Eh bien, tu remarqueras ... C’est tombé ! D’une certaine façon, il semble soulagé, presque.”
Commandant,
J’ai bien reçu votre lettre. J’ai l’honneur de vous présenter, ainis que tous les membres de l’équipage, l’expression de nos condoléances attristées par la disparition de notre camarade. Nous l’aimions beaucoup. Il était droit et courageux. les hommes l’aimaient. Mais vous connaissiez la maladie dont il était atteint. Il ne pouvait plus se passer de l’opium, et il en augmentait les doses, de plus en plus.
Il décidait parfois de se discipliner, de cesser ses pratiques, mais il cédait toujours. C’était plus fort que lui. Il m’avait même confié sa bourse, pour ne plus avoir d’argent disponible. Cela durait un instant : il retombait chaque fois, très vite.
Le Commandant l’a débarqué à Saïgon. Il devait rejoindre la métropole. Sans doute le ferait-on comparaître devant le Conseil de Santé ? Il a mis son sac à bord de ce paquebot. Vous savez la suite. Nous avons appris qu’il n’avait pas été vu sur le pont, après le torpillage. Il était dans sa cabine et on ne l’en a pas vu sortir. Tout le reste ne peut relever que de la commisération ou du bavardage : Le témoignage du Commandant du paquebot est sans ambiguïté. Nous le regrettons et nous vous prions, Commandant, de bien vouloir croire que nous déplorons la perte de notre camarade.

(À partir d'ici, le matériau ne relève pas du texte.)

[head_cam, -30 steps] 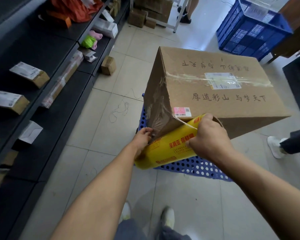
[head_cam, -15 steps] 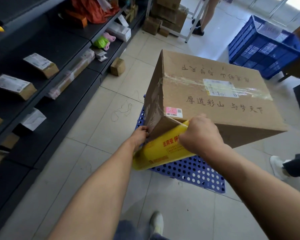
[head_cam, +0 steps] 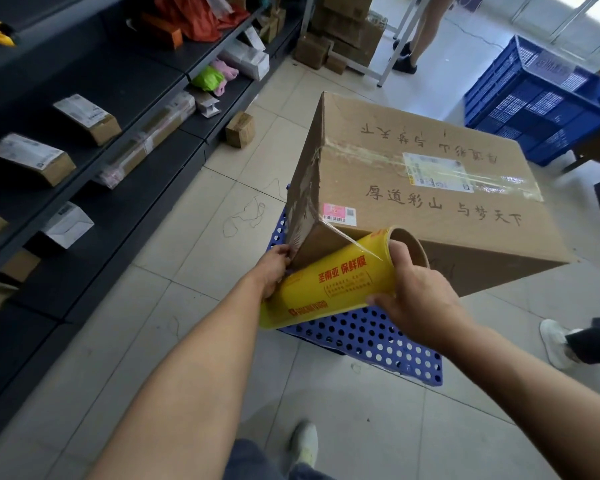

Attribution, à titre posthume, de la Croix de
Chevalier dans l’Ordre National de la Légion
d’Honneur.
d’Honneur.
DEVANT UNE TOMBE
“ Et tu crois, toi, que le Curé était au courant ?”
-”Bien sûr, qu’il l’était, mais que voulais-tu qu’il fît ? Tant qu’aux parents, il y avait longtemps qu’ils savaient ... Jusqu’à ce que la chose suspendue vînt à choir ! Je les plains de tout mon coeur et je souhaite cependant que cette fin ait apporté, en quelque sorte, un peu d’apaisement. Peut-on y croire ? Paix à leurs âmes, à tous. Quant à la Légion d’Honneur ... L’oncle était un grand bonhomme, au Ministère !“
Une montée de la tension : au début, bavardages de village (ou de quartier), plutôt risibles, puis propos de plus en plus précis et crédibles, enfin, la vérité dévoilée.